There are typically seven prompts to choose from, which are meant as guidelines to keep you from writing about how much you love your cat. If you were J.D. Salinger or Toni Morrison, you might be able to pull off that topic, but most young writers cannot. These prompts ideally will assist with establishing potentially who you might be as a citizen of the world. Topics typically focus on the future and how you will approach it – because you’ll be doing that on the college administrators’ turf, the campus.
For many, this is the first time they may have thought about such a question. Here’s how to approach this situation. The future has a lot to do with past accomplishments. Are you a tennis player, a voracious reader, a technical theater director? Each leads to possibly a different major –perhaps in sports management, English or engineering – so tell the administrators the way you lean. Remember, your answer doesn’t have to be permanent. Lots of students go to college undecided. Whatever you write, colleges simply want to see a glimpse of your human side. Empathy, according to many recent citations in major media, will be a keyword during your career because so far, robots and automation can’t provide that. It’s only human. So if you went to Guatemala or built a Habitat for Humanity house, what did you learn from it – the process, teamwork, perseverance and, most of all, the needs of the people living there?
Do not underestimate the human factor. I have some clients who, when I ask them about community service, say, “Oh, yes, I have that!” as if they bought it somewhere.
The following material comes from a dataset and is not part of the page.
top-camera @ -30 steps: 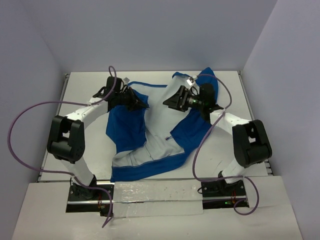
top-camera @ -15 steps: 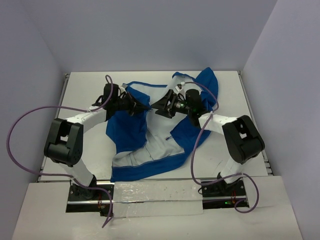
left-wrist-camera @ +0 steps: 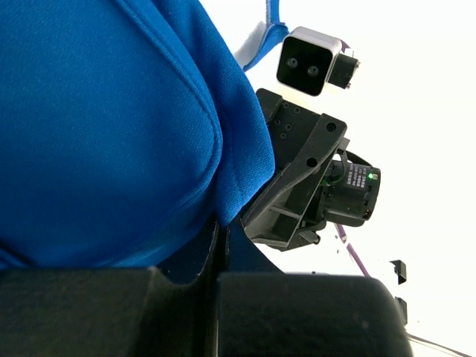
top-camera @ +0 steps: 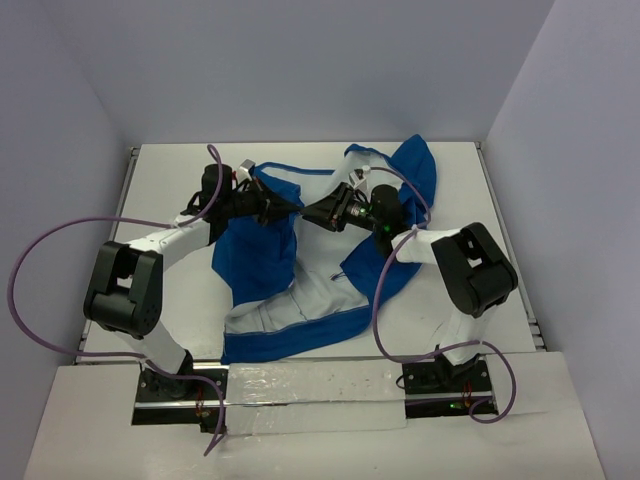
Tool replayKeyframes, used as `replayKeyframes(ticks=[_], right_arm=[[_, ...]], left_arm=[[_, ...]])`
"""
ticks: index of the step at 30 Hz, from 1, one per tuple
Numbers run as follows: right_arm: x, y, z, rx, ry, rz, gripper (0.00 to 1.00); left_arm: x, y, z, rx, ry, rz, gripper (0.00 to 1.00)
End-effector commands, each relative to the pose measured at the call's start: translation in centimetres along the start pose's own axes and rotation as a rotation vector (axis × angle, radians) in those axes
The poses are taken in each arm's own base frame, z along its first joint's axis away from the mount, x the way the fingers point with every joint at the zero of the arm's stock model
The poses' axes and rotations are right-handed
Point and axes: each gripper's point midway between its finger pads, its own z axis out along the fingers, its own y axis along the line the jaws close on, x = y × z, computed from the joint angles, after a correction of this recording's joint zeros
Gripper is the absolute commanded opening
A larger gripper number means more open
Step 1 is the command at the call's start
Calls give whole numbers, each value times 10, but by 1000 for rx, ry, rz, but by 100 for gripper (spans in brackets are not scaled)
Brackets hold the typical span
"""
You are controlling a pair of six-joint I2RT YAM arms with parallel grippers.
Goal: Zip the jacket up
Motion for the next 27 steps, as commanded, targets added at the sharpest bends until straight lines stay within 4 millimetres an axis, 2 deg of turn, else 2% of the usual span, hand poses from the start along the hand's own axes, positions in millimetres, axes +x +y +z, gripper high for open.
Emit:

Then, in several cases, they continue, “We made bologna sandwiches in homeroom for the homeless.”
Then I ask them, “What did you do with the sandwiches?”
“Oh, we gave them to the man who comes in.”
“What did the man do with them?” I respond.
“He took them down there to the homeless.”
“To the city?”
“Yeah, probably.”
Further conversations with multiple students over almost 20 years now have convinced me the city is, to some young people, an anonymous pit somewhere east of Skinker yet not Forest Park or the Cardinals’ ballpark. Comments like these, of course, I intercept and explain why they don’t work. Serving one’s community must reflect genuine care in today’s competitive college application environment.
A truly good college application essay answers not only who you are but also why you are yourself. You don’t have to have all of that figured out yet, but the essay requires deep thinking and serious effort. Answering the why is the most difficult part in any situation, yet produces the best reflection of who you are now and who you may become. Then, using visual examples and positive points to prove what you say is true is essential to producing an essay that offers you your best chance.